AGM – fact sheet
This page is part of the Guidance Document Repository (GDR).
Looking for related documents?
Search for related documents in the Guidance Document Repository
PDF (82 kb)
The moths Lymantria dispar asiatica, Lymantria dispar japonica, Lymantria albescens, Lymantria umbrosa and Lymantria postalba are all commonly referred to as AGM.
This pest is not known to occur in North America, although there have been incursions and populations have been eradicated.
AGM is an invasive pest. It poses a significant threat to Canada's forests, biodiversity and economy. These moths can feed on a wide range of economically important hosts of agriculture, forestry and horticulture and also hosts of environmental importance.
Ships and cargo – including containers and used vehicles – can carry the egg masses of these moths to Canada from China, Japan, North Korea, South Korea and Russia (Far East region). In the right conditions, caterpillars hatch from these egg masses and they can go great distances with the wind to find food.
What you can do to prevent the spread of AGM
Know what the moth and egg mass look like
The female is large in size and capable of sustained flight. They range from white to light grey in colour, with black markings on the wings. They are attracted to light and can lay their egg masses on any surface including cargo containers, marine vessels, vehicles and any other items stored outdoors in areas where AGM is known to occur.
AGM egg masses are 2 to 4 centimetres long. They are gold to dark brown in colour, with fine hairs covering the eggs. They are often found in sheltered areas (for example, out of the rain and direct sun).
Inspect and report
Marine vessels are considered the highest risk pathway for AGM to be introduced to Canada. All marine vessels entering Canada can be inspected, at any time of year, to verify that they are free from AGM. If an inspection finds this moth, at any of its life stages, vessels are not allowed to stay in Canadian waters.
Egg masses should be removed by scraping them off and securing them in a sealed container.
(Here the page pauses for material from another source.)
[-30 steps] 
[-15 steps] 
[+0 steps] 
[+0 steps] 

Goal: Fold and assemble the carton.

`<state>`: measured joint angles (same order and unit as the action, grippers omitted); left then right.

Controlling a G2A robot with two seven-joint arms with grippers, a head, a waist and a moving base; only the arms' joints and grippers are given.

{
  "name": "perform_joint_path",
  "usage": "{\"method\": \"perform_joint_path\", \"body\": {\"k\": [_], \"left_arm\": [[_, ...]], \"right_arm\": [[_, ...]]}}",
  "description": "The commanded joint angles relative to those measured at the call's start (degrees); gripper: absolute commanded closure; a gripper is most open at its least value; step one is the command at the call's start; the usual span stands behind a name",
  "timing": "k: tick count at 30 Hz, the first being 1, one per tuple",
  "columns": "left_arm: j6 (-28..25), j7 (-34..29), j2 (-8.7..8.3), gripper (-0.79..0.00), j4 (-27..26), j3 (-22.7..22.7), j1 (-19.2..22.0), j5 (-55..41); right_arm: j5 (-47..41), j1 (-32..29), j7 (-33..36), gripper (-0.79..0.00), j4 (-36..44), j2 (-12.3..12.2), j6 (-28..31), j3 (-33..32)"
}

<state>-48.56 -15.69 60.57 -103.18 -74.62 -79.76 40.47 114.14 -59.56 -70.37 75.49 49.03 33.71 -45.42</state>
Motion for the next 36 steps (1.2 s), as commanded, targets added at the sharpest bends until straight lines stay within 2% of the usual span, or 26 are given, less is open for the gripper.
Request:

Do not paint over egg masses, painting over the egg masses will not kill them.
If you find egg masses resembling the images on this web page, please contact the nearest CFIA office.
Stop the spread of invasive species
An invasive species can be any plant, animal, aquatic life or micro-organism that spreads when introduced outside of its natural distribution. Invasive species can cause serious and often irreversible damage to Canada's ecosystems, economy and society.
The CFIA is the Government of Canada's science-based regulator for animal health, plant protection and food safety. The CFIA plays an important role in protecting Canada's plant resource base from pests and diseases.